■ Assignment
Some lines in the listing below may include the string "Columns". How many are there? Give only the number.

■ The data
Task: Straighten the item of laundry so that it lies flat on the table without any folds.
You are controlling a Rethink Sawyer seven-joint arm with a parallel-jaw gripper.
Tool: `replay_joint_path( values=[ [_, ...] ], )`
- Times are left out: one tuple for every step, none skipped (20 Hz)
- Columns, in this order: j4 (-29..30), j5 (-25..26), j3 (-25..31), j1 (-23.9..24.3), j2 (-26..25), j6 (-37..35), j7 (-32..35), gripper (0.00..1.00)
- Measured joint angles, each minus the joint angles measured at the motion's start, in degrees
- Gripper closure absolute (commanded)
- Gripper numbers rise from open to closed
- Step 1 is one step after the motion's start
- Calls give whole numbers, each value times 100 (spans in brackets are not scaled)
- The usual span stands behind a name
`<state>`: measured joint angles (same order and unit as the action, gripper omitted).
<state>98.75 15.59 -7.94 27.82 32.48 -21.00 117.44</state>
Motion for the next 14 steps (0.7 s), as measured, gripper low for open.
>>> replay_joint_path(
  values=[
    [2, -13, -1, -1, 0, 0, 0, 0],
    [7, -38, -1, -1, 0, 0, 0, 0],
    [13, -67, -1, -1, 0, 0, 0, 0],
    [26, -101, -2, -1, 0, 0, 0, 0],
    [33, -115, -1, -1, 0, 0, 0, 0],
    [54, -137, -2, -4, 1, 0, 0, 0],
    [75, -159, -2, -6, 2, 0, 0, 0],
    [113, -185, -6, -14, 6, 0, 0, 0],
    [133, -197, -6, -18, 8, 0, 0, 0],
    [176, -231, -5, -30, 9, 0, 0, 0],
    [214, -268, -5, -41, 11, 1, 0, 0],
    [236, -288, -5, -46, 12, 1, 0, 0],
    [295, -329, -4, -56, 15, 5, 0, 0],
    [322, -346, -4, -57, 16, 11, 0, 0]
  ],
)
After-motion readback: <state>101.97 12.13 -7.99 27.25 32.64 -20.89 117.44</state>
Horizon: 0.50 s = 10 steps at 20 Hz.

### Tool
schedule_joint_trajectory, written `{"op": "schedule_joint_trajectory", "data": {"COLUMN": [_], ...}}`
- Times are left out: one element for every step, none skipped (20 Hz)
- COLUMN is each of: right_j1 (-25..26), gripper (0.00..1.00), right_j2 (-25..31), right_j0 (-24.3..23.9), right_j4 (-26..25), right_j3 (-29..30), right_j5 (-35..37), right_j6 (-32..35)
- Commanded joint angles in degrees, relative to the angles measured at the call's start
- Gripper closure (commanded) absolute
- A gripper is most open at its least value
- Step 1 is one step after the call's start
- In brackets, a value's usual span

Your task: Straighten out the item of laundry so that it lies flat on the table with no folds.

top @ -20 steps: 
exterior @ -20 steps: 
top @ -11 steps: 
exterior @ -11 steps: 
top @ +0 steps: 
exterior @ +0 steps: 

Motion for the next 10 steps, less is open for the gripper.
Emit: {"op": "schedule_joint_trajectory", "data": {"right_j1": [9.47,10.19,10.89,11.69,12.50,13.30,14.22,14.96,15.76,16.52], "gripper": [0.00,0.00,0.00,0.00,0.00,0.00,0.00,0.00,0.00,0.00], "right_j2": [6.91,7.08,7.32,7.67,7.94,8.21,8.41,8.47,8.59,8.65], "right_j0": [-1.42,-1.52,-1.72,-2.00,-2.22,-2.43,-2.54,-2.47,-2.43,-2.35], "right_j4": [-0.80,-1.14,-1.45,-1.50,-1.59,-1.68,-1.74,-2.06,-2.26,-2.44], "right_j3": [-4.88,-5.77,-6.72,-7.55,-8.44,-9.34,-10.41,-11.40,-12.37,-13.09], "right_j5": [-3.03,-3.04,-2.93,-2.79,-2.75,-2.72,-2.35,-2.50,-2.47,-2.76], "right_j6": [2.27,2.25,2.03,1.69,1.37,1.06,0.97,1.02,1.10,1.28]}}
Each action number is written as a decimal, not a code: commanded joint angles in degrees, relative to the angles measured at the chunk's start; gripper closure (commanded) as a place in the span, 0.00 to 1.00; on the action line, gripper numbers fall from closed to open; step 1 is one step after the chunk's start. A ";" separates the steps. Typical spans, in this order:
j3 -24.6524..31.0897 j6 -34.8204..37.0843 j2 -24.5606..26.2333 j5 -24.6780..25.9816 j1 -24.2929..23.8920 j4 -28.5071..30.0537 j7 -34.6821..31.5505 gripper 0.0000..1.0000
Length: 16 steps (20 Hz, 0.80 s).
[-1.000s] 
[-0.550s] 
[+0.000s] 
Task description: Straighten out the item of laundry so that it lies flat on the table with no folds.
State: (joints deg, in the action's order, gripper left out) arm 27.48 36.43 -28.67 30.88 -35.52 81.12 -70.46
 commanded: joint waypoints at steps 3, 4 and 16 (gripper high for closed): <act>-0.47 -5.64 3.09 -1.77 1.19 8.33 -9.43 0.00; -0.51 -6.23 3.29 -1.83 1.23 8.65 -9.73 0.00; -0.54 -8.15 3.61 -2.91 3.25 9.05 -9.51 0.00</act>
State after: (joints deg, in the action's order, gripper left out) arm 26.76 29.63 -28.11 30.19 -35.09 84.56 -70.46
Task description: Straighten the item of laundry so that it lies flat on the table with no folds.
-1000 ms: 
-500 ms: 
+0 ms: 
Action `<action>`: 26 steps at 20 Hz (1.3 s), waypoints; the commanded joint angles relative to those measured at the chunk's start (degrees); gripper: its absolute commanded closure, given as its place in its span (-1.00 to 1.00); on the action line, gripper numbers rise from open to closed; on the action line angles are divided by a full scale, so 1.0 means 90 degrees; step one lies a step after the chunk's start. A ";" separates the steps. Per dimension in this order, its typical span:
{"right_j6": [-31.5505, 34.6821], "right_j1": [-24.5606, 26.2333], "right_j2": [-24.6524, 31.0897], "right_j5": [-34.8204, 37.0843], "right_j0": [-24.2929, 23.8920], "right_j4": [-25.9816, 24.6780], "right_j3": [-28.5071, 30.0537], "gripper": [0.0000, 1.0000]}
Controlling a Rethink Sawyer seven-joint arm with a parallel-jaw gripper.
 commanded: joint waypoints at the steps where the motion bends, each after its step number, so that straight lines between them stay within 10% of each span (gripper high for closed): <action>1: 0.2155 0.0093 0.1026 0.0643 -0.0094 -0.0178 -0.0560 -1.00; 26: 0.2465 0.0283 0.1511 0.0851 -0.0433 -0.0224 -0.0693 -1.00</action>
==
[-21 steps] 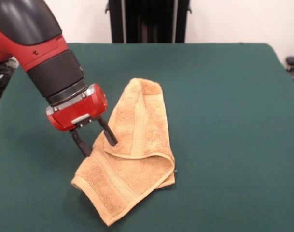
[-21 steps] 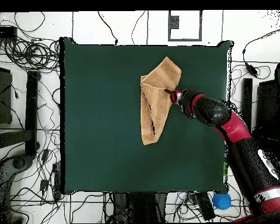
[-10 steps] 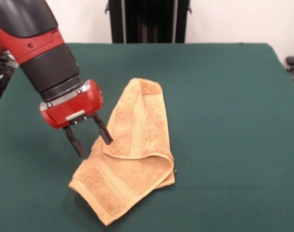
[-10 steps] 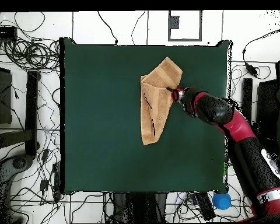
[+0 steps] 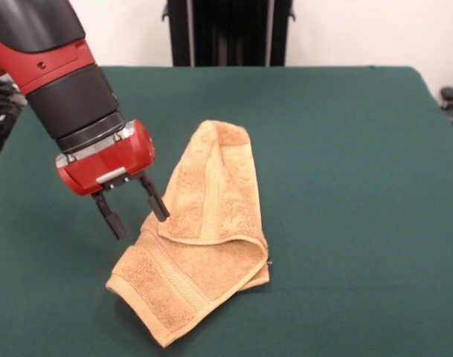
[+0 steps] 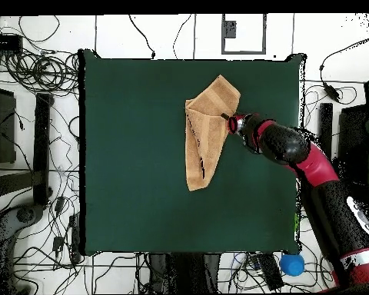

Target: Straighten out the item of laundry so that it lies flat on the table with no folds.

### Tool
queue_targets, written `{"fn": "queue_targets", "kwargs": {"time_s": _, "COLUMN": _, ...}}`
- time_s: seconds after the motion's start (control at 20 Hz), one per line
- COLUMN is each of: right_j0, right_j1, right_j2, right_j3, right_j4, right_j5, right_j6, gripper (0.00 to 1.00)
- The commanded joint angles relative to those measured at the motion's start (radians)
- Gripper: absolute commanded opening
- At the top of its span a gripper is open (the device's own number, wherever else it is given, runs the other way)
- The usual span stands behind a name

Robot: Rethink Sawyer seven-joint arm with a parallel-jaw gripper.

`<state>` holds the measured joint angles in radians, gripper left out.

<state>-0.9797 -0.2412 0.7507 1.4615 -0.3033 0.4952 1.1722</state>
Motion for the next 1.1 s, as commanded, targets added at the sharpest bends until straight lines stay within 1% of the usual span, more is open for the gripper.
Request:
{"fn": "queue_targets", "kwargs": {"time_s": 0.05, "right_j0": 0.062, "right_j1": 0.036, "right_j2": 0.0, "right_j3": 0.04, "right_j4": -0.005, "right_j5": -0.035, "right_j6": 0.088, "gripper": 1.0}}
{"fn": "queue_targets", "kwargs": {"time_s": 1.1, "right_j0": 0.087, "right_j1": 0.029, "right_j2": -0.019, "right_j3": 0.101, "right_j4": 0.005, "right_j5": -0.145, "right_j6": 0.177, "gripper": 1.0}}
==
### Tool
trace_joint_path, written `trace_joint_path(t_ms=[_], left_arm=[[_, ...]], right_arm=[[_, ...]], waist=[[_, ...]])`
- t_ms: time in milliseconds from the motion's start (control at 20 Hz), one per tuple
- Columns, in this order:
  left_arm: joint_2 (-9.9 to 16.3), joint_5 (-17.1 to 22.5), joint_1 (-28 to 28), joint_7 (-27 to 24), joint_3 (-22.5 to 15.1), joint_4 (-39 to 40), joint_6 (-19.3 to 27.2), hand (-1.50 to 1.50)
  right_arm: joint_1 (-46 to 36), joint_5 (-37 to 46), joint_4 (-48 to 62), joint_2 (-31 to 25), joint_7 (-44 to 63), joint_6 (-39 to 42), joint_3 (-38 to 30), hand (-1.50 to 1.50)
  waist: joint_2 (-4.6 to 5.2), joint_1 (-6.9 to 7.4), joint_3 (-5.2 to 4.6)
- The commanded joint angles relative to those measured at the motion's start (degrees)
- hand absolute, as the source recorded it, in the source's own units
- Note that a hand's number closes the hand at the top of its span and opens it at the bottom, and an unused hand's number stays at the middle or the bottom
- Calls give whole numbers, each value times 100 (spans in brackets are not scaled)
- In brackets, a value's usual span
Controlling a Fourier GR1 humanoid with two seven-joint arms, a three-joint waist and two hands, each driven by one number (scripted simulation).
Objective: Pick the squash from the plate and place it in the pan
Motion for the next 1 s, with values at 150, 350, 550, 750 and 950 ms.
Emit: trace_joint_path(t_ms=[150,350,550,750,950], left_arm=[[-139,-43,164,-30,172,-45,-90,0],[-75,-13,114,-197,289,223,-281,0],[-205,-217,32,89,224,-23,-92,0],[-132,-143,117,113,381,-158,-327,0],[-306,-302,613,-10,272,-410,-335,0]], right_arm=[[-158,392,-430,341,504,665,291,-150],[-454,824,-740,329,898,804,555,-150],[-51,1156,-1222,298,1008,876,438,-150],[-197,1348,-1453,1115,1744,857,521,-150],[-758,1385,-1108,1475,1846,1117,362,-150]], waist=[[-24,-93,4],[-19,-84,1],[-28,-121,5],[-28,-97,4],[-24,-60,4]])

■ Answer for the task
2